Copy out each line below exactly as written.

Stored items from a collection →

|---|

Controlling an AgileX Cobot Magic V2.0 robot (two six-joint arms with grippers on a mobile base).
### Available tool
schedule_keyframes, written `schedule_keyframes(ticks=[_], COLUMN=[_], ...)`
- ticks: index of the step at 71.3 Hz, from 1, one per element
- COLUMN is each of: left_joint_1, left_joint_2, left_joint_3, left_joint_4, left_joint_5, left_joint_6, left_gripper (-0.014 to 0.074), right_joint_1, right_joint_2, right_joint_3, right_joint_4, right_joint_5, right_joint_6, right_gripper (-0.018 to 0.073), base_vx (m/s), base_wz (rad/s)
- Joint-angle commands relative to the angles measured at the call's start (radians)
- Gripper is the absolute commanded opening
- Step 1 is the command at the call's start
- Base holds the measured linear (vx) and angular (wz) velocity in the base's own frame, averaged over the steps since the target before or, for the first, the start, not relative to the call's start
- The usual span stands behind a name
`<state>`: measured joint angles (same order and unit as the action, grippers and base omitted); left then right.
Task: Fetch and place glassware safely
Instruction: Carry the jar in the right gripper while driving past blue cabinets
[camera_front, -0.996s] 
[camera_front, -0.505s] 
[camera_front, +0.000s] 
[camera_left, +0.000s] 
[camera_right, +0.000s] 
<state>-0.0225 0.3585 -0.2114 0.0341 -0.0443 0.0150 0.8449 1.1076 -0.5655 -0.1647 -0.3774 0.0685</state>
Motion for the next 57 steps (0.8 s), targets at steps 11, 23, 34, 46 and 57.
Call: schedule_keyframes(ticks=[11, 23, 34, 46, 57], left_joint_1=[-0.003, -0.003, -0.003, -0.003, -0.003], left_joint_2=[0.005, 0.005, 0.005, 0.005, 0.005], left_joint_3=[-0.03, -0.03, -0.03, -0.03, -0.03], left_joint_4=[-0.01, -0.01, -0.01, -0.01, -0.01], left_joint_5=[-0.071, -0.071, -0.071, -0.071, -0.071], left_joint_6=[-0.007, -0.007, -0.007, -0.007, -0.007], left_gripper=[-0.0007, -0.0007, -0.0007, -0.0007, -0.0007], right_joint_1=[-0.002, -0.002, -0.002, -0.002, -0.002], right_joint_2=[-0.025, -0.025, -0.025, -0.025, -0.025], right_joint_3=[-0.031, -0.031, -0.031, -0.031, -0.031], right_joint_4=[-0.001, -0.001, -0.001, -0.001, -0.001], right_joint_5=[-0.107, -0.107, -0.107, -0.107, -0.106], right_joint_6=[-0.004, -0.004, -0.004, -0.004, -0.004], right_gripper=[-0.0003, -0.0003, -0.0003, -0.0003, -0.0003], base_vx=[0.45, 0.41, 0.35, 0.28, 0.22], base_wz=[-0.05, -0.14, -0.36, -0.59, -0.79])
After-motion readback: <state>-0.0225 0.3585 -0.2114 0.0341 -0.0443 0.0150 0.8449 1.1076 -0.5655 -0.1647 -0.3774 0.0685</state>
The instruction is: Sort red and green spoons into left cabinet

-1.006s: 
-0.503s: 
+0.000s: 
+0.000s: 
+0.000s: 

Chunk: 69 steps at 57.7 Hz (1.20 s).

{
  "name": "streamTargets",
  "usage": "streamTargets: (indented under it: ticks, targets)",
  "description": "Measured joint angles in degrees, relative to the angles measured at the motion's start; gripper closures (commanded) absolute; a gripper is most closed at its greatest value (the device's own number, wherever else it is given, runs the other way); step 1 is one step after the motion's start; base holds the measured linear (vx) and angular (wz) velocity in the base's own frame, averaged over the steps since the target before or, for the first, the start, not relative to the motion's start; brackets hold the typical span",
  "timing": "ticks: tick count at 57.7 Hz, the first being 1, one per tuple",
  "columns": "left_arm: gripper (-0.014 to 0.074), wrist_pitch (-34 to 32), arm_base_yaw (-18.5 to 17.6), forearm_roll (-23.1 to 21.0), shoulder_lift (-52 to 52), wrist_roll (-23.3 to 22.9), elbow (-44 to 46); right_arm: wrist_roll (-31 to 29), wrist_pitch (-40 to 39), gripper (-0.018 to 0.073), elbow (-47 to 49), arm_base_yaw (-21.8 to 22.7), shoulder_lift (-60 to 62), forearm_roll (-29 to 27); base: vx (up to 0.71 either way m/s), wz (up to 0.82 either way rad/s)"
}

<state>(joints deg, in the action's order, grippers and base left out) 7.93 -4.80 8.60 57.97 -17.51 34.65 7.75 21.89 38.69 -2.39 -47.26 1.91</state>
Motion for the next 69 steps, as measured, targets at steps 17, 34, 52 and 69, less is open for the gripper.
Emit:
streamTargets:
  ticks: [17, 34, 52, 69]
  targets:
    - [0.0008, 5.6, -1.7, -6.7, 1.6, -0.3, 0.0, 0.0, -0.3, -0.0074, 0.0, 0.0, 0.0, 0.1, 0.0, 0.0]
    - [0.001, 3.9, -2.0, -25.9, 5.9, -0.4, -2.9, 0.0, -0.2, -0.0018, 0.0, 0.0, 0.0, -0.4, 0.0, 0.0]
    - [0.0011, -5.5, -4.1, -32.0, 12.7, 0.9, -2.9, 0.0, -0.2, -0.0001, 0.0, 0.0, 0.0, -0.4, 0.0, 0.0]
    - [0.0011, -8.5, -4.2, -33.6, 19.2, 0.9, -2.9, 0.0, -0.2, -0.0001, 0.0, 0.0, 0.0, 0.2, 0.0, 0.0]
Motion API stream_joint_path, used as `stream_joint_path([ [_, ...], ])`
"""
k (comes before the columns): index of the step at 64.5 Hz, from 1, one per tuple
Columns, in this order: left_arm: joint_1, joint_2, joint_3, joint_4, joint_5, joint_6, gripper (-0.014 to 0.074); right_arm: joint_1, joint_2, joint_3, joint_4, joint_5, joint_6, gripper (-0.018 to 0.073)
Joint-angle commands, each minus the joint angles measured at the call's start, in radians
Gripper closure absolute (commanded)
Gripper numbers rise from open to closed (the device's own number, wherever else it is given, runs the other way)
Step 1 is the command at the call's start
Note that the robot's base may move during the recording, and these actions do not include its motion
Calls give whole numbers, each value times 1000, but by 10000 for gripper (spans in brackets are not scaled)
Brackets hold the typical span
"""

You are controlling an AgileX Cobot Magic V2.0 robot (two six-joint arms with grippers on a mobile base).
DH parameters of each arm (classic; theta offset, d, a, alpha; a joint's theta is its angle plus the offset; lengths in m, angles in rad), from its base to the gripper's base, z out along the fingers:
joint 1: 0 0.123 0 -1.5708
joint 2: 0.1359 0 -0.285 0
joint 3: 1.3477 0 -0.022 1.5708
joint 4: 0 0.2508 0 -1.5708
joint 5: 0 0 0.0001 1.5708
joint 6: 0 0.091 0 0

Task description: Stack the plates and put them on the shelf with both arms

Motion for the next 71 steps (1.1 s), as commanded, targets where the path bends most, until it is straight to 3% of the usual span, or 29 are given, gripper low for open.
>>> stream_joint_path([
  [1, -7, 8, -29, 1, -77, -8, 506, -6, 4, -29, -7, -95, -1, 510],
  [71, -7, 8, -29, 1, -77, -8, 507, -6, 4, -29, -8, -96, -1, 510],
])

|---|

ANSWER BELOW →
Controlling an AgileX Cobot Magic V2.0 robot (two six-joint arms with grippers on a mobile base).
### Available tool
schedule_keyframes, written `schedule_keyframes(ticks=[_], COLUMN=[_], ...)`
- ticks: index of the step at 71.3 Hz, from 1, one per element
- COLUMN is each of: left_joint_1, left_joint_2, left_joint_3, left_joint_4, left_joint_5, left_joint_6, left_gripper (-0.014 to 0.074), right_joint_1, right_joint_2, right_joint_3, right_joint_4, right_joint_5, right_joint_6, right_gripper (-0.018 to 0.073), base_vx (m/s), base_wz (rad/s)
- Joint-angle commands relative to the angles measured at the call's start (radians)
- Gripper is the absolute commanded opening
- Step 1 is the command at the call's start
- Base holds the measured linear (vx) and angular (wz) velocity in the base's own frame, averaged over the steps since the target before or, for the first, the start, not relative to the call's start
- The usual span stands behind a name
`<state>`: measured joint angles (same order and unit as the action, grippers and base omitted); left then right.
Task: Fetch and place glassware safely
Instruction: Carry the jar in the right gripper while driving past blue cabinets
[camera_front, -0.996s] 
[camera_front, -0.505s] 
[camera_front, +0.000s] 
[camera_left, +0.000s] 
[camera_right, +0.000s] 
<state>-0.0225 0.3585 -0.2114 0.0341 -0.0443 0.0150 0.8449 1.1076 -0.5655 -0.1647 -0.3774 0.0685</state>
Motion for the next 57 steps (0.8 s), targets at steps 11, 23, 34, 46 and 57.
Call: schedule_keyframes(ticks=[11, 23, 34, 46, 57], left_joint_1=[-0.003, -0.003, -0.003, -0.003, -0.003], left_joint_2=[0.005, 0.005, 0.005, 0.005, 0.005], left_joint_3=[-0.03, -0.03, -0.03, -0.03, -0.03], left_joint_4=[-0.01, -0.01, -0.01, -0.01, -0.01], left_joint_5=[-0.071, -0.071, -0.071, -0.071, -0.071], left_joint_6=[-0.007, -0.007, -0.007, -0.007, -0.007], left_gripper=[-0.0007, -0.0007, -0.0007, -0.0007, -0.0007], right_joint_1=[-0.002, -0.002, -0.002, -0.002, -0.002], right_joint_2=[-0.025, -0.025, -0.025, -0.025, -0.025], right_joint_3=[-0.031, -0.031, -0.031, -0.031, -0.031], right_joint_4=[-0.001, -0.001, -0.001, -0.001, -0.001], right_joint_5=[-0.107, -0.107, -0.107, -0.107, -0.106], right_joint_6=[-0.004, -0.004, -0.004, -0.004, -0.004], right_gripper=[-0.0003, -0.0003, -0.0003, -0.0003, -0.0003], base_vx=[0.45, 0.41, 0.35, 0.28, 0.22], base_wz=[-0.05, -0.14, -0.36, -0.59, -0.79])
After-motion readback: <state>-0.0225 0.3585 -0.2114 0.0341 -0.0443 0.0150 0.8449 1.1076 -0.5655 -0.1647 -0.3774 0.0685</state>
The instruction is: Sort red and green spoons into left cabinet

-1.006s: 
-0.503s: 
+0.000s: 
+0.000s: 
+0.000s: 

Chunk: 69 steps at 57.7 Hz (1.20 s).

{
  "name": "streamTargets",
  "usage": "streamTargets: (indented under it: ticks, targets)",
  "description": "Measured joint angles in degrees, relative to the angles measured at the motion's start; gripper closures (commanded) absolute; a gripper is most closed at its greatest value (the device's own number, wherever else it is given, runs the other way); step 1 is one step after the motion's start; base holds the measured linear (vx) and angular (wz) velocity in the base's own frame, averaged over the steps since the target before or, for the first, the start, not relative to the motion's start; brackets hold the typical span",
  "timing": "ticks: tick count at 57.7 Hz, the first being 1, one per tuple",
  "columns": "left_arm: gripper (-0.014 to 0.074), wrist_pitch (-34 to 32), arm_base_yaw (-18.5 to 17.6), forearm_roll (-23.1 to 21.0), shoulder_lift (-52 to 52), wrist_roll (-23.3 to 22.9), elbow (-44 to 46); right_arm: wrist_roll (-31 to 29), wrist_pitch (-40 to 39), gripper (-0.018 to 0.073), elbow (-47 to 49), arm_base_yaw (-21.8 to 22.7), shoulder_lift (-60 to 62), forearm_roll (-29 to 27); base: vx (up to 0.71 either way m/s), wz (up to 0.82 either way rad/s)"
}

<state>(joints deg, in the action's order, grippers and base left out) 7.93 -4.80 8.60 57.97 -17.51 34.65 7.75 21.89 38.69 -2.39 -47.26 1.91</state>
Motion for the next 69 steps, as measured, targets at steps 17, 34, 52 and 69, less is open for the gripper.
Emit:
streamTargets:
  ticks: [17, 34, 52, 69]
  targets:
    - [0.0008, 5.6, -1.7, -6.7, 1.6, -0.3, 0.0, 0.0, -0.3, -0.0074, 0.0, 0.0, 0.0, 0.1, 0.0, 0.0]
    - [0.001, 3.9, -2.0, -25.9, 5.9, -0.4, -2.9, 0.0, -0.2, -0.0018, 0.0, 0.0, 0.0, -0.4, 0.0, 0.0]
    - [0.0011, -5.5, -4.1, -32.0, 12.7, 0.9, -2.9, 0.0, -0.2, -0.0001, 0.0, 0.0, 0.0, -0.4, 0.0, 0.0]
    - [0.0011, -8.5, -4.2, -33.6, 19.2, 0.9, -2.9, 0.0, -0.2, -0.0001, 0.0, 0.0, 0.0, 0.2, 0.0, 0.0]
Motion API stream_joint_path, used as `stream_joint_path([ [_, ...], ])`
"""
k (comes before the columns): index of the step at 64.5 Hz, from 1, one per tuple
Columns, in this order: left_arm: joint_1, joint_2, joint_3, joint_4, joint_5, joint_6, gripper (-0.014 to 0.074); right_arm: joint_1, joint_2, joint_3, joint_4, joint_5, joint_6, gripper (-0.018 to 0.073)
Joint-angle commands, each minus the joint angles measured at the call's start, in radians
Gripper closure absolute (commanded)
Gripper numbers rise from open to closed (the device's own number, wherever else it is given, runs the other way)
Step 1 is the command at the call's start
Note that the robot's base may move during the recording, and these actions do not include its motion
Calls give whole numbers, each value times 1000, but by 10000 for gripper (spans in brackets are not scaled)
Brackets hold the typical span
"""

You are controlling an AgileX Cobot Magic V2.0 robot (two six-joint arms with grippers on a mobile base).
DH parameters of each arm (classic; theta offset, d, a, alpha; a joint's theta is its angle plus the offset; lengths in m, angles in rad), from its base to the gripper's base, z out along the fingers:
joint 1: 0 0.123 0 -1.5708
joint 2: 0.1359 0 -0.285 0
joint 3: 1.3477 0 -0.022 1.5708
joint 4: 0 0.2508 0 -1.5708
joint 5: 0 0 0.0001 1.5708
joint 6: 0 0.091 0 0

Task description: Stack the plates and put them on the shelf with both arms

Motion for the next 71 steps (1.1 s), as commanded, targets where the path bends most, until it is straight to 3% of the usual span, or 29 are given, gripper low for open.
>>> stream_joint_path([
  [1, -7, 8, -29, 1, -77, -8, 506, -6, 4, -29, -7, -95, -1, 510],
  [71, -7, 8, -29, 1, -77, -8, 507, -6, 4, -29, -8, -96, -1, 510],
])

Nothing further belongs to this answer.